Tuesday, May 04, 2010

On new realities

This weekend, I noted that one of the more important choices facing the federal Libs is whether to paint themselves as all things to all people in pursuit of the remote prospect of a majority, or accept a smaller niche which will make it easier for a combined opposition effort to oust the Harper government. But wouldn't have expected even the most rabid of Lib partisans to be entirely willing to acknowledge that the latter is probably all the Libs can plan for in the foreseeable future:
Liberal Party strategist Warren Kinsella, one of the architects of the Chrétien majority victories of 1993, 1997, and 2000, said he's told members of the current Liberal leadership to forget about winning a majority.

"It may be those of us who were privileged to work for Chrétien worked for the last majority prime minister," he said. "I can see a situation where there will never again be a majority government for the rest of my life."
...
Mr. Kinsella said the entrenchment of the Bloc and the lack of enthusiasm that voters, and particularly young people, have for the two main parties means minority governments are "the way things are going to be."
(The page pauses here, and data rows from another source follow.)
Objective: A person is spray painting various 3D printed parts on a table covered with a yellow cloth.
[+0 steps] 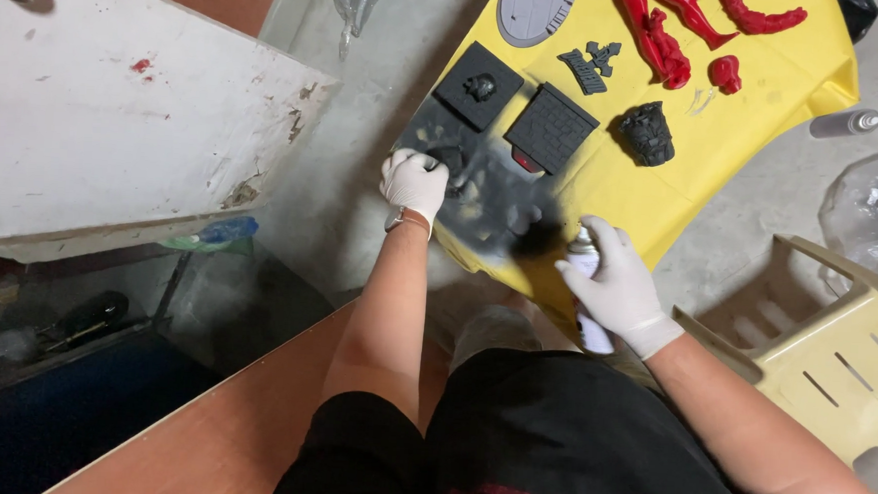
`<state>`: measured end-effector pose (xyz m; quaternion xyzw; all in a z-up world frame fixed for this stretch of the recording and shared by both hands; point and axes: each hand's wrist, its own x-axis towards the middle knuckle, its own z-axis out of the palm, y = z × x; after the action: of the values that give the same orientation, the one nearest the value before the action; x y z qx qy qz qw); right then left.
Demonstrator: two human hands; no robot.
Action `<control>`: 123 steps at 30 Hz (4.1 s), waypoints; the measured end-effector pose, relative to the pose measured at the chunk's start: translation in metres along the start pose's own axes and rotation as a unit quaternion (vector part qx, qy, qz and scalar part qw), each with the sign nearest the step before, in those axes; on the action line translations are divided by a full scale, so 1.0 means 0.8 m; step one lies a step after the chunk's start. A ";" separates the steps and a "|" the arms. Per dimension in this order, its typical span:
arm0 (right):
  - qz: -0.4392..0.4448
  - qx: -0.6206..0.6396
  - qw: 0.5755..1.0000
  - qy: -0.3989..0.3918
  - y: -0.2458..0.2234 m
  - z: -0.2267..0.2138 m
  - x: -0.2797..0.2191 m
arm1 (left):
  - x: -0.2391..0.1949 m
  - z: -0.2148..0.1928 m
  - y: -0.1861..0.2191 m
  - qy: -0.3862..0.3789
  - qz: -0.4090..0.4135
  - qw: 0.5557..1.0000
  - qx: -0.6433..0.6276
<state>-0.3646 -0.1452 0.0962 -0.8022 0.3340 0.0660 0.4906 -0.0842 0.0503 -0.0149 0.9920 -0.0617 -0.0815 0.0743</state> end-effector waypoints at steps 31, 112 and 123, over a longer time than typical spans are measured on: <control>-0.259 -0.031 0.964 0.041 -0.215 0.058 0.080 | 0.021 -0.086 -0.055 0.261 0.230 0.938 -0.011; 0.038 -0.062 0.996 0.055 0.073 -0.098 -0.059 | -0.024 -0.127 0.004 -0.222 -0.241 0.521 -0.788; 0.056 -0.064 0.996 0.031 0.079 -0.131 -0.069 | -0.085 -0.147 0.076 -0.047 -0.322 0.491 -0.808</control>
<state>-0.4680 -0.2252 0.1269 -0.8138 0.3880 0.0900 0.4232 -0.1371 0.0163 0.1200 0.4435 0.3513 -0.1607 0.8088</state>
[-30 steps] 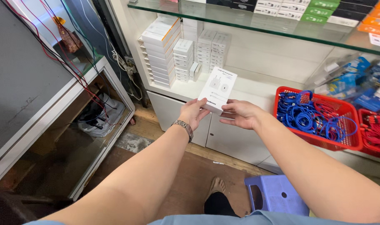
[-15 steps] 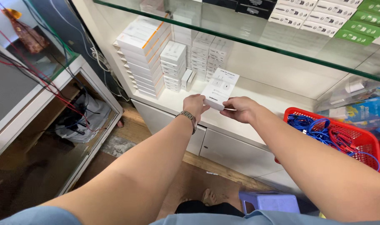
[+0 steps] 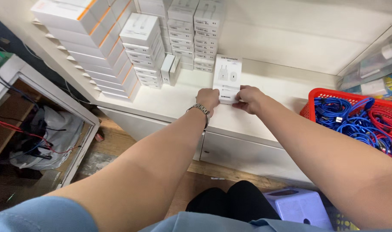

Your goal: The person picks up small white product boxes from a glass shelf, wipes each one with a maroon cloth, and returns them to the shelf. The person repeats this process for several boxes, handling them one at a time.

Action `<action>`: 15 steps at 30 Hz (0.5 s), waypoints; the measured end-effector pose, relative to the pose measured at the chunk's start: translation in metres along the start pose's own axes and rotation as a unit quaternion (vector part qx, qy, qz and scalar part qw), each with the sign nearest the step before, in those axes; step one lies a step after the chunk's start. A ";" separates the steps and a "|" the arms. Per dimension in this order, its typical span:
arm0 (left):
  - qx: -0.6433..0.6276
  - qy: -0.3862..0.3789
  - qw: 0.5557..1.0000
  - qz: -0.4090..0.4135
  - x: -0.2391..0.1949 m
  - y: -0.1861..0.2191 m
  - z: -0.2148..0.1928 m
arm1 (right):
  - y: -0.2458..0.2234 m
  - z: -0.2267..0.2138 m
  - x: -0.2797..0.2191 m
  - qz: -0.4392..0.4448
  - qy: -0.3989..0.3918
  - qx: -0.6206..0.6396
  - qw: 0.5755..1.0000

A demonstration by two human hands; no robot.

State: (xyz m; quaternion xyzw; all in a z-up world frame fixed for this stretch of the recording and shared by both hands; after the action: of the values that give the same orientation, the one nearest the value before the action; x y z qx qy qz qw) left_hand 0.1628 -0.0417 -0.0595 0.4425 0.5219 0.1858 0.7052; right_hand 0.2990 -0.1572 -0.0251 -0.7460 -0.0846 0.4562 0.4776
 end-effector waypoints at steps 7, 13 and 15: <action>0.040 0.013 0.998 0.052 -0.002 0.013 0.013 | -0.012 -0.007 0.025 -0.045 -0.021 0.018 0.999; -0.129 0.012 0.991 0.035 0.017 0.038 0.014 | -0.045 0.014 0.053 -0.096 0.015 -0.071 0.993; -0.153 -0.015 0.988 0.027 0.023 0.040 0.020 | -0.046 0.013 0.053 -0.102 0.006 -0.090 0.991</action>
State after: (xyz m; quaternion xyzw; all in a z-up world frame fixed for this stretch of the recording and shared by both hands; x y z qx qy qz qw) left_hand 0.1977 -0.0120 -0.0387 0.3462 0.4643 0.2758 0.7671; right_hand 0.3332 -0.0947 -0.0222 -0.7763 -0.1984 0.3907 0.4531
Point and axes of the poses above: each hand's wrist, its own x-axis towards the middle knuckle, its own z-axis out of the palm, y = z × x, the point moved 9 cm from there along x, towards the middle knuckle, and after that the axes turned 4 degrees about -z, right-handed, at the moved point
Declared Mr. Kinsella: "There hasn't been a majority government in this country since 2003 and I've computed it and added it up and so has everybody else and I don't see how you get your way back to that."
Of course, it remains to be seen whether the recognition that a majority simply isn't in the cards anytime soon will lead the Libs to make any meaningful effort to work with the other opposition parties. And in the wake of the Harper precedent of a minority government acting like it has a majority, the Libs may well figure they can attempt the same rather than modifying their usual strategy of pretending that only two parties exist.

But at the very least, the seeming consensus that the Libs can't plausibly expect to win a majority anytime soon would figure to raise questions about how they interact with the elected MPs who will determine who forms the government of Canada in minority Parliaments to come. And if the Libs choose not to look for cooperative solutions to the problems with continued Con government, they may only open the door for another party to successfully take up that mantle.